[Stored dataset items]
========================================================================

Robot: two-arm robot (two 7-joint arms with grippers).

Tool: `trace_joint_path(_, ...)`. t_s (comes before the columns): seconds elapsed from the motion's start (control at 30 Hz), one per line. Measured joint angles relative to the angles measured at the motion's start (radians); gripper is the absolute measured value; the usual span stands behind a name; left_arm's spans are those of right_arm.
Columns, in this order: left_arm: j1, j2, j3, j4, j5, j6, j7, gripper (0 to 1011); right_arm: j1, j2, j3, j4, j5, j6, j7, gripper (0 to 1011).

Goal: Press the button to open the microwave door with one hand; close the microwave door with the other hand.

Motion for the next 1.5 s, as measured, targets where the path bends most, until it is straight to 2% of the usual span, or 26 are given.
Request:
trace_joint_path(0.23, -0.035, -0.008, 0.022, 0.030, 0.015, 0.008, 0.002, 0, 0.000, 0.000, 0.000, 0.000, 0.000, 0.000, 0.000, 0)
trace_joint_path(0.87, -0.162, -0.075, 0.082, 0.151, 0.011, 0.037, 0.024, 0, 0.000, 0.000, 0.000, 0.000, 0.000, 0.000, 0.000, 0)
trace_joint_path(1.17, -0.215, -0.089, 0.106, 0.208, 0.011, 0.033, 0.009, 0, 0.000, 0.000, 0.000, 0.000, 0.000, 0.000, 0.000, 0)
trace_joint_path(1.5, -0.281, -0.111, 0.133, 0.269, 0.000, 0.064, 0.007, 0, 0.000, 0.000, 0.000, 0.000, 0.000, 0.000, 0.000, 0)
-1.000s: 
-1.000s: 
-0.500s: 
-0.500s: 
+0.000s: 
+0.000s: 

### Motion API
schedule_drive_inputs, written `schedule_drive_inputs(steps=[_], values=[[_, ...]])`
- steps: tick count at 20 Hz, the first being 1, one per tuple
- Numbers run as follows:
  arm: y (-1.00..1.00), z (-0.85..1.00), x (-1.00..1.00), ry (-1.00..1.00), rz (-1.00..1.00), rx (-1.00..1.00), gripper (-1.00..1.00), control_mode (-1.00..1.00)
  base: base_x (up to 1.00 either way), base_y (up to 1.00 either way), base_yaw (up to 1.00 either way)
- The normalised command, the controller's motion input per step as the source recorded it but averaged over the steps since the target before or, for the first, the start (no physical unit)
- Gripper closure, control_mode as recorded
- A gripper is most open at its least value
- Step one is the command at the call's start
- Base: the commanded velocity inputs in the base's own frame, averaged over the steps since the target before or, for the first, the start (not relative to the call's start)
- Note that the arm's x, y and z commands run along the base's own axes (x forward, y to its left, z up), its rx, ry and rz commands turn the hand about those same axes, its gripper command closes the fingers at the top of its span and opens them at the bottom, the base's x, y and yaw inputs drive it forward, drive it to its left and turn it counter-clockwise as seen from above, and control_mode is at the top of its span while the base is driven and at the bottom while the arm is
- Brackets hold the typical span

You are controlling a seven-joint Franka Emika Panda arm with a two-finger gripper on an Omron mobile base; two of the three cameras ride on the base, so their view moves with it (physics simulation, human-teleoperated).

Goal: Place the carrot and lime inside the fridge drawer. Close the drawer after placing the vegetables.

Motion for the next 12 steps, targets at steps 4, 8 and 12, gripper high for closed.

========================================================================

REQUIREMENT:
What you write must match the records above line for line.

RESULT:
Robot: two-arm robot (two 7-joint arms with grippers).

Tool: `trace_joint_path(_, ...)`. t_s (comes before the columns): seconds elapsed from the motion's start (control at 30 Hz), one per line. Measured joint angles relative to the angles measured at the motion's start (radians); gripper is the absolute measured value; the usual span stands behind a name; left_arm's spans are those of right_arm.
Columns, in this order: left_arm: j1, j2, j3, j4, j5, j6, j7, gripper (0 to 1011); right_arm: j1, j2, j3, j4, j5, j6, j7, gripper (0 to 1011).

Goal: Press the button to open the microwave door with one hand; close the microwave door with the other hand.

Motion for the next 1.5 s, as measured, targets where the path bends most, until it is straight to 2% of the usual span, or 26 are given.
Request:
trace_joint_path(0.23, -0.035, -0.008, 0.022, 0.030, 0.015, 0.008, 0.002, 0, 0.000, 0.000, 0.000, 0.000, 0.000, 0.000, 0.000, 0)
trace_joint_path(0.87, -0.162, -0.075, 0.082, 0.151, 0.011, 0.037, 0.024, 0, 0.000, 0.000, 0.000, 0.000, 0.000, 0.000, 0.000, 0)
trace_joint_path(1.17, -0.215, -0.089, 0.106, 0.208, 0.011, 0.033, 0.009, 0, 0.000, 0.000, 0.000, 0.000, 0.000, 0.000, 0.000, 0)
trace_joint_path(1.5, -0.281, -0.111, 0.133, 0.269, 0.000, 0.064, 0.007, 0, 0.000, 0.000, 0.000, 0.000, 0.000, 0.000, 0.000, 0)
-1.000s: 
-1.000s: 
-0.500s: 
-0.500s: 
+0.000s: 
+0.000s: 

### Motion API
schedule_drive_inputs, written `schedule_drive_inputs(steps=[_], values=[[_, ...]])`
- steps: tick count at 20 Hz, the first being 1, one per tuple
- Numbers run as follows:
  arm: y (-1.00..1.00), z (-0.85..1.00), x (-1.00..1.00), ry (-1.00..1.00), rz (-1.00..1.00), rx (-1.00..1.00), gripper (-1.00..1.00), control_mode (-1.00..1.00)
  base: base_x (up to 1.00 either way), base_y (up to 1.00 either way), base_yaw (up to 1.00 either way)
- The normalised command, the controller's motion input per step as the source recorded it but averaged over the steps since the target before or, for the first, the start (no physical unit)
- Gripper closure, control_mode as recorded
- A gripper is most open at its least value
- Step one is the command at the call's start
- Base: the commanded velocity inputs in the base's own frame, averaged over the steps since the target before or, for the first, the start (not relative to the call's start)
- Note that the arm's x, y and z commands run along the base's own axes (x forward, y to its left, z up), its rx, ry and rz commands turn the hand about those same axes, its gripper command closes the fingers at the top of its span and opens them at the bottom, the base's x, y and yaw inputs drive it forward, drive it to its left and turn it counter-clockwise as seen from above, and control_mode is at the top of its span while the base is driven and at the bottom while the arm is
- Brackets hold the typical span

You are controlling a seven-joint Franka Emika Panda arm with a two-finger gripper on an Omron mobile base; two of the three cameras ride on the base, so their view moves with it (physics simulation, human-teleoperated).

Goal: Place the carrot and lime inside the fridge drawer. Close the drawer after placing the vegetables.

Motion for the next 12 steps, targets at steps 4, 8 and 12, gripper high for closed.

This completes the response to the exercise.